Ruggerio made the revelation in a conversation with journalist and author Gabriel Sherman, published on Thursday (24 March) in Vanity Fair.

Sherman says in the piece that he was introduced to Ruggerio “in the spring of 2021 by friends who said he was ready to go on the record about his years in the Mob”.

Ruggerio, a Brooklyn native, was part of the renaissance of French cooking that took place in a variety of New York City restaurants in the 1980s and 1990s, having presided over the kitchens of such iconic venues as La Caravelle and Le Chantilly.

According to Sherman, Ruggerio “was for decades – including the entirety of his cooking career – a working member of the Gambino Mafia family.” His father, Saverio Gambino, was a cousin of crime boss Carlo Gambino.

“I was living two lives,” Ruggerio told the journalist.

Per Vanity Fair, “his own Mob résumé includes heroin dealing, truck hijackings, loan-sharking, bookmaking, extortion, and participating in several notorious gangland murders.”
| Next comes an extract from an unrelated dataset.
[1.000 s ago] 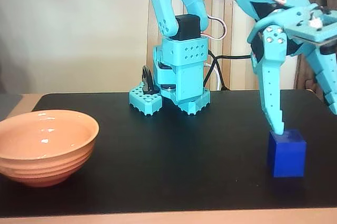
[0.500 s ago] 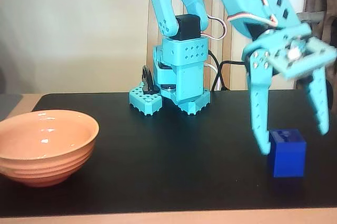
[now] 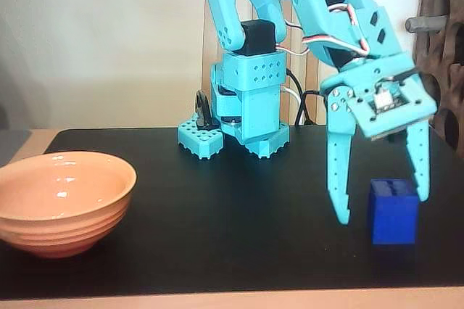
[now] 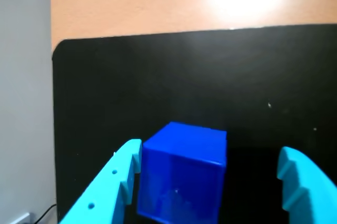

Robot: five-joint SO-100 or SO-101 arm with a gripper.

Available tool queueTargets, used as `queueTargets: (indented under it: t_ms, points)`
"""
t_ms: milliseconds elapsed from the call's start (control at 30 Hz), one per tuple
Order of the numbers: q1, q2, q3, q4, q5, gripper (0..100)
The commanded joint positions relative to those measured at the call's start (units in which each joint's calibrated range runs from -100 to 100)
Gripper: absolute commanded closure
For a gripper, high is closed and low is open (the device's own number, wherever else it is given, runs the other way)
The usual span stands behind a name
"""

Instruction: Place the blue cube in the orange bowl.

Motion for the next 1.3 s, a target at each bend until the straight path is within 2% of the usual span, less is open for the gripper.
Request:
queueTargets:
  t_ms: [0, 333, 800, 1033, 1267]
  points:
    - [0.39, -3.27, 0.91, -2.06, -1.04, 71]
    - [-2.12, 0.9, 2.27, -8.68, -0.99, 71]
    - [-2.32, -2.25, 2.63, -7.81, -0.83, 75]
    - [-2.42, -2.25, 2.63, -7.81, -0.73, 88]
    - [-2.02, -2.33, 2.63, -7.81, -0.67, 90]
Ruggerio also reportedly told the publication “he steered lucrative restaurant supply contracts to Mob-connected vendors and bribed union officials to keep his kitchens nonunion.”

When asked whether he feared becoming a target for going public about his history in the Mob, Ruggerio replied: “I’ll let the chips fall where they may. After I lost my son, I knew that this has to end with me.” Ruggerio’s son died of an apparent drug overdose in 2014 aged 27.

Ruggerio was charged in 1998 with defrauding a credit card processing company and customers by allegedly inflating tips – which he denied in his interview with Sherman. He pleaded guilty in 1999 to second-degree attempted grand larceny and, according to the New York Post, was sentenced to five years of probation and 500 hours of community service, as well as a $140,000 repayment.